3 authors picked Brave the Wild River as one of their favorite books. Why do they recommend it?

Combine vivid descriptions of the Grand Canyon and the Colorado River with the enthralling story of two under-recognized women botanists who went there in the 1930s—how can you go wrong?

People back then thought women would be unable to survive the rapids of the Colorado, much less do groundbreaking science in the canyon. Sevigny’s protagonists, however, did both, with historic results.

Brave the Wild River is adventure, biography, and natural history in a compelling mix.

I’ve had Grand Canyon under my skin since 2022, when I took a twenty-one-day raft trip from Lee’s Ferry to Pearce Ferry.

I felt an instant kinship with female botanists Elzada Clover and Lois Jotter, whose real-life adventures unfold in Brave the Wild River.
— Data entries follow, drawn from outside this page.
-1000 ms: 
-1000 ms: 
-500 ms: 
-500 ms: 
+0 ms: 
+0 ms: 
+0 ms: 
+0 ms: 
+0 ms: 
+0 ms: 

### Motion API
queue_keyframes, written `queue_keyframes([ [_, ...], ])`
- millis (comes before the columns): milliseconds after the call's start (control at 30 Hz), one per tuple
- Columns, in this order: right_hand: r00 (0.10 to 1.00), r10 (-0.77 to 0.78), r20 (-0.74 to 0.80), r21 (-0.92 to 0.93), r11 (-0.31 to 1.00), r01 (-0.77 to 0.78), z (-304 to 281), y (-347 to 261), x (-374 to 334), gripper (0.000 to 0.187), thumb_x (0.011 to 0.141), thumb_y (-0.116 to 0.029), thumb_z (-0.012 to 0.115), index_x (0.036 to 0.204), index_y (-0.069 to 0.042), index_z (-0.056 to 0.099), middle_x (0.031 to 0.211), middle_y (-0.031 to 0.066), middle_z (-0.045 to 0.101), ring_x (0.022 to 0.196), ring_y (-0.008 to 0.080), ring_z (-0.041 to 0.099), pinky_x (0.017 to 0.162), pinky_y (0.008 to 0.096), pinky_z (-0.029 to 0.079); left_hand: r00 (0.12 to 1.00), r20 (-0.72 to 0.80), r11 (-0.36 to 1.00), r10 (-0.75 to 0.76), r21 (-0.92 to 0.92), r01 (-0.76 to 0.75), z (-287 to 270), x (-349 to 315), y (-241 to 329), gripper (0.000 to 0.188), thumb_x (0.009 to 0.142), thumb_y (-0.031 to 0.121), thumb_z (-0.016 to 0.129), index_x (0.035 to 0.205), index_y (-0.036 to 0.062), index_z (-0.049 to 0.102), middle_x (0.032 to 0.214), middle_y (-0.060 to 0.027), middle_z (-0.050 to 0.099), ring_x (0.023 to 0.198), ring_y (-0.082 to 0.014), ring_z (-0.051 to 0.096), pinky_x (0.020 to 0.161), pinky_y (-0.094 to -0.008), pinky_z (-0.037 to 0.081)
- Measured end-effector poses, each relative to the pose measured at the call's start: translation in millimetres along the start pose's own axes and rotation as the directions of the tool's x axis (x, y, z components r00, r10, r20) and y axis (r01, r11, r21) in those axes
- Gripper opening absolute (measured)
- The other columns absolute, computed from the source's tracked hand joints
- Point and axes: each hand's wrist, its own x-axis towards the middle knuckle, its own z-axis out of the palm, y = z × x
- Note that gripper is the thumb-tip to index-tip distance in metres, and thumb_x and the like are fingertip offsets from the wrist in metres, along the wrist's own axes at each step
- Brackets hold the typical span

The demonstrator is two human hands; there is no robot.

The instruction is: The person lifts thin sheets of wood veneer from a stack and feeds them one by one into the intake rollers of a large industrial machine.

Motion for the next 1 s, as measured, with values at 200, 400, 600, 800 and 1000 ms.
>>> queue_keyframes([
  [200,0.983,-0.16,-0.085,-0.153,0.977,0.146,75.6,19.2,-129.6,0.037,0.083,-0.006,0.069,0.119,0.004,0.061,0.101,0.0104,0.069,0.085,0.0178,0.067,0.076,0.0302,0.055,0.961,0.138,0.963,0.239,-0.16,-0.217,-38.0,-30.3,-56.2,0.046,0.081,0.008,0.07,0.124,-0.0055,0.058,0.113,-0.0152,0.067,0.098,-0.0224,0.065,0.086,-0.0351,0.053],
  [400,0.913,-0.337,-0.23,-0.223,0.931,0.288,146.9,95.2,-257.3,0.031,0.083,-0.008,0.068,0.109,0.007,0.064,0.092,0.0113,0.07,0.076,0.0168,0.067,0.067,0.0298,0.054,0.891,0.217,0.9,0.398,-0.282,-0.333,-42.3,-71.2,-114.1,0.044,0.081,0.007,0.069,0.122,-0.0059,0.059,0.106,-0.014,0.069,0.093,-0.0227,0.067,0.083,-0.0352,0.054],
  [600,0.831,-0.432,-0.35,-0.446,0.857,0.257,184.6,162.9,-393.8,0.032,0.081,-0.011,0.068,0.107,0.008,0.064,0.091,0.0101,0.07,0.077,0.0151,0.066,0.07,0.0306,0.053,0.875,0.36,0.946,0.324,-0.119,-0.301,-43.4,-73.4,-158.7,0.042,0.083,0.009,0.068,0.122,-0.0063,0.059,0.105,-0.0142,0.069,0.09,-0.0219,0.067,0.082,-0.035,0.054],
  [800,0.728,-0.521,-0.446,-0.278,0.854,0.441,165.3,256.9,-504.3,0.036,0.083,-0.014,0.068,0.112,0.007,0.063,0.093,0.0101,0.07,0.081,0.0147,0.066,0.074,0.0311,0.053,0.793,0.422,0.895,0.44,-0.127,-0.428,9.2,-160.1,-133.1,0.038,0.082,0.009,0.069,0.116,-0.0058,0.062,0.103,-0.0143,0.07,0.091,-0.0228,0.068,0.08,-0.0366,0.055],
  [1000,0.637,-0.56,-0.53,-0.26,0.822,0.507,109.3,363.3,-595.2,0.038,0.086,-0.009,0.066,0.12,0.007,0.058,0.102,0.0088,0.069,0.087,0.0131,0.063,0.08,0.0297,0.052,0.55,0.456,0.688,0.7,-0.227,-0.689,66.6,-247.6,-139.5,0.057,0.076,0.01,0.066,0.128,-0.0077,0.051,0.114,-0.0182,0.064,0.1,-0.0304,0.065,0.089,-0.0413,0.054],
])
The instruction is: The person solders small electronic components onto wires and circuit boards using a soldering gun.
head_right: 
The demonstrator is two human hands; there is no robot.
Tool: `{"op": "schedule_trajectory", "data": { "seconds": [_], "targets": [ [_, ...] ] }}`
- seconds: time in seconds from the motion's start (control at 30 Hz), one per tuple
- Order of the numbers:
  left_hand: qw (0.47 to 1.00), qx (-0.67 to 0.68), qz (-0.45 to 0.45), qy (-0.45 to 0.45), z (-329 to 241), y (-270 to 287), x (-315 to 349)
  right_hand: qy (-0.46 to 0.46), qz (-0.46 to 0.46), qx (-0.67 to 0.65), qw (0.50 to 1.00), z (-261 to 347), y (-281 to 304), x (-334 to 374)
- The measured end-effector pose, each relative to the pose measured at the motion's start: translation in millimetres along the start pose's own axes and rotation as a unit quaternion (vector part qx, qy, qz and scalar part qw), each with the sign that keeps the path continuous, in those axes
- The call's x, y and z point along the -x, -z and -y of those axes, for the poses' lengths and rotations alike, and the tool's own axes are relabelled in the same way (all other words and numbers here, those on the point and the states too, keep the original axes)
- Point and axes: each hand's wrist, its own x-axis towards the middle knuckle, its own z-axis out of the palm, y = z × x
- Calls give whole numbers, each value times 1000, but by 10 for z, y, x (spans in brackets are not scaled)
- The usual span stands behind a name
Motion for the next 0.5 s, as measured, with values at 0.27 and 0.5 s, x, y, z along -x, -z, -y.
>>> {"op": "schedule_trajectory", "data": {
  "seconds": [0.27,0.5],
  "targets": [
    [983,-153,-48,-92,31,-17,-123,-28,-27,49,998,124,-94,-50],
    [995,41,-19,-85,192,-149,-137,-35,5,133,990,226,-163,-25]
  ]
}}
Like them, I’m a scientist. Like them, I’ve had to deal with sexism in my profession as well as on the river. Like them, I was utterly captivated by the surreal beauty of the region.

This book is top-notch science writing and rip-roaring storytelling. Sevigny delights with vivid descriptions of whitewater, natural history, and geology. She…

I have always had an interest in the Earth sciences and happily studied anthropology and archaeology in college. But especially as a writer and lover of stories about women in the wild, I was totally in awe of the skilled narration and intensive historical research that Sevigny brought to the table and wove skillfully into each paragraph of this brilliant nonfiction account of two female botanists blazing a water trail down the deadly Colorado River in 1938.

It is absorbing, educational, and an important contribution to women’s history and nature writing in general. Ken Burns, take note!